▶ TASK ITEM: What you write must match, character for character, the lines from the one with "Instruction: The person" down to the one with "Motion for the" in the listing below, minus its pictures.

▶ DATASET EXCERPT:

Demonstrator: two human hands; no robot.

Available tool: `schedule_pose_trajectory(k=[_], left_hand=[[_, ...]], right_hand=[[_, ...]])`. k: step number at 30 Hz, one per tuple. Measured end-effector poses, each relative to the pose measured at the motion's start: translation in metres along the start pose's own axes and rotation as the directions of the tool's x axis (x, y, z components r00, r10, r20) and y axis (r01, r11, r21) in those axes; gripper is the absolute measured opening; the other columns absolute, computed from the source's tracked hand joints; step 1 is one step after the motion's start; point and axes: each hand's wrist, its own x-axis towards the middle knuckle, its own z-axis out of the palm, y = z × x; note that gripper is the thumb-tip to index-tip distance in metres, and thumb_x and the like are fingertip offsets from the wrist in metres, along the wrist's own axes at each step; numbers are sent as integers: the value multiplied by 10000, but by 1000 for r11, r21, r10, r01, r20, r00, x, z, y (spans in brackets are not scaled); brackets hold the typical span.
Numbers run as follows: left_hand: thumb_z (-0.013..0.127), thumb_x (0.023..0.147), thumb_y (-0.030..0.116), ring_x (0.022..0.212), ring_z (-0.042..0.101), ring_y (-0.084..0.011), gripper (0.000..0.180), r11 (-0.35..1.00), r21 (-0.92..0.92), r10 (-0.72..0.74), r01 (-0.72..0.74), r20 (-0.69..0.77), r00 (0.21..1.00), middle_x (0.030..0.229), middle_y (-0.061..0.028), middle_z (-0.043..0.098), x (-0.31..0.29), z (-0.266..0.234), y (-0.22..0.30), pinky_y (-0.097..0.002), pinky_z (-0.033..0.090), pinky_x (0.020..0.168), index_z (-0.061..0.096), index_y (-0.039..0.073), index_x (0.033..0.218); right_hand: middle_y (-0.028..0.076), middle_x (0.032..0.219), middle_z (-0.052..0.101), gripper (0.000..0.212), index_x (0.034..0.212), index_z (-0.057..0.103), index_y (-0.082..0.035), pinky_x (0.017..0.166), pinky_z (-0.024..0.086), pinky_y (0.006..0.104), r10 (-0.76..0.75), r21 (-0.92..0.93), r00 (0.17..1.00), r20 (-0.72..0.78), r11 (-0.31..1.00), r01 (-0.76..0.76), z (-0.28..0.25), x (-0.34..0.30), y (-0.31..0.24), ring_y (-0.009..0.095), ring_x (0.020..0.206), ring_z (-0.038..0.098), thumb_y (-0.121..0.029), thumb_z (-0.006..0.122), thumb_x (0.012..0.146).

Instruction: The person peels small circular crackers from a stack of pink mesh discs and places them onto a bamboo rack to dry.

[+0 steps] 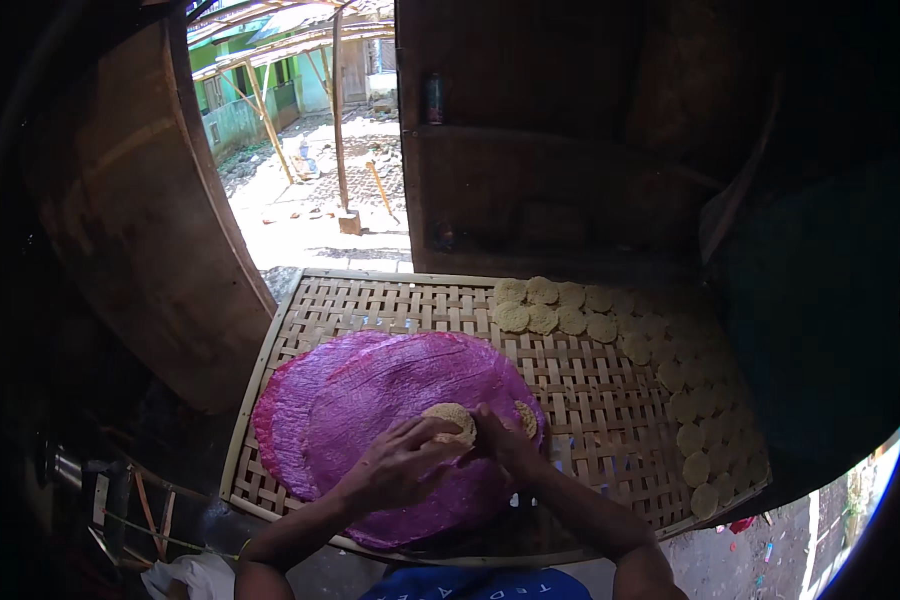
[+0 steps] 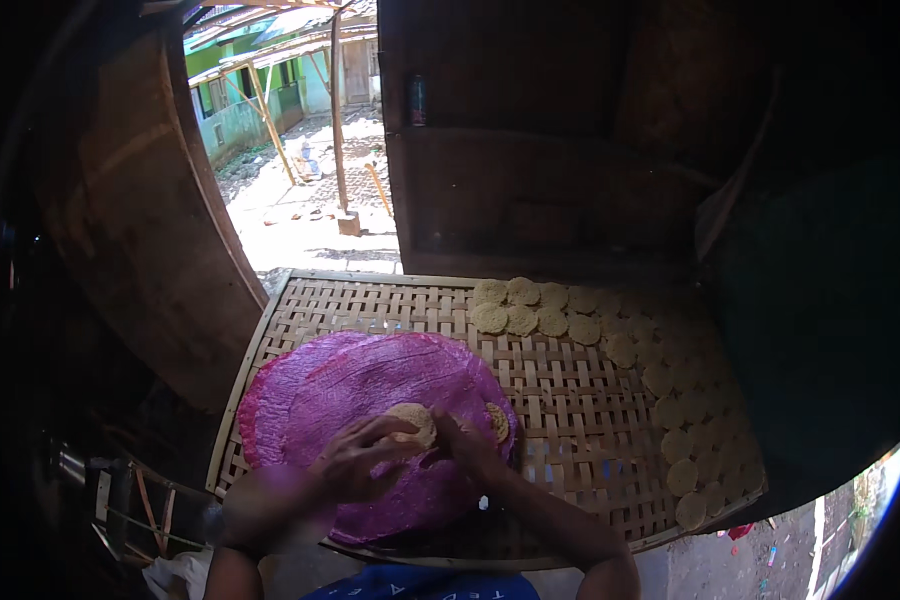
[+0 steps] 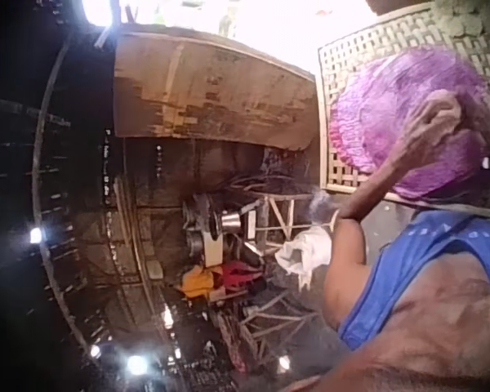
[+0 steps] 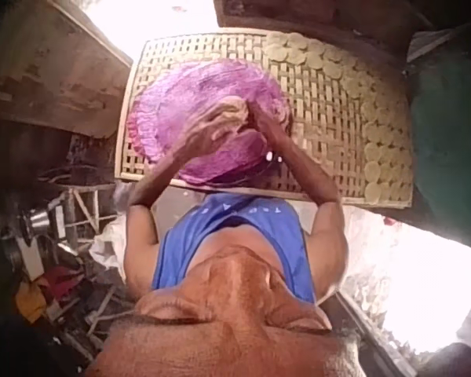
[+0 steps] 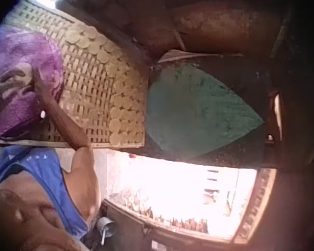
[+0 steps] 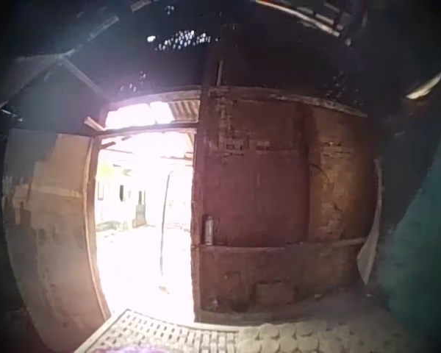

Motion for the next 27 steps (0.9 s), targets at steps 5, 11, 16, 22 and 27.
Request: schedule_pose_trajectory(k=[5, 11, 16, 22, 27], left_hand=[[749, 802, 226, 1280, 479, -323, 577, 969, 139, -205, 202, 2, 979, 1387, -150, 515, -6, 11, -53, -476, 374, 1096, 539, 87, 1321], [767, 773, 215, 1095, 571, -390, 628, 680, 363, -578, 638, -271, 770, 1196, -235, 597, -103, 0, -184, -450, 465, 931, 513, -33, 1291], [771, 768, 196, 935, 620, -365, 605, 732, 291, -527, 615, -330, 783, 1034, -206, 646, -90, 10, -182, -435, 493, 848, 529, -28, 1276], [749, 758, 98, 829, 648, -301, 378, 714, -40, -656, 699, -388, 647, 936, -172, 661, -82, 7, -183, -397, 517, 742, 655, 1, 1112], [717, 759, 16, 763, 642, -225, 170, 737, -36, -625, 675, -417, 660, 870, -103, 666, -71, -14, -158, -355, 507, 713, 714, -7, 927]], right_hand=[[74, 1018, 642, 278, 1158, 566, -8, 800, 560, 347, -93, 84, 935, -343, 988, 129, -53, 7, -8, 169, 890, 649, -190, 599, 951], [78, 1031, 656, 288, 1124, 576, 16, 812, 533, 347, -447, -440, 672, -591, 876, 196, -182, 29, -39, 194, 922, 652, -146, 612, 888], [172, 1110, 661, 331, 1128, 601, 12, 839, 514, 405, -667, -799, 461, -585, 573, -184, -269, 33, -48, 314, 993, 654, -181, 640, 862], [186, 1161, 628, 383, 1158, 621, -32, 892, 500, 439, -721, -837, 474, -505, 277, -471, -269, 13, -66, 371, 1065, 613, -235, 675, 839], [156, 1160, 585, 423, 1210, 615, -105, 862, 522, 450, -806, -782, 371, -461, 171, -599, -246, 12, -57, 341, 1057, 614, -325, 666, 851]])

▶ EXERCISE RESPONSE:
Instruction: The person peels small circular crackers from a stack of pink mesh discs and places them onto a bamboo rack to dry.

[+0 steps] 
[+0 steps] 
[+0 steps] 
[+0 steps] 
[+0 steps] 
[+0 steps] 

Motion for the next 27 steps (0.9 s), targets at steps 5, 11, 16, 22 and 27.

This is the complete output for the exercise.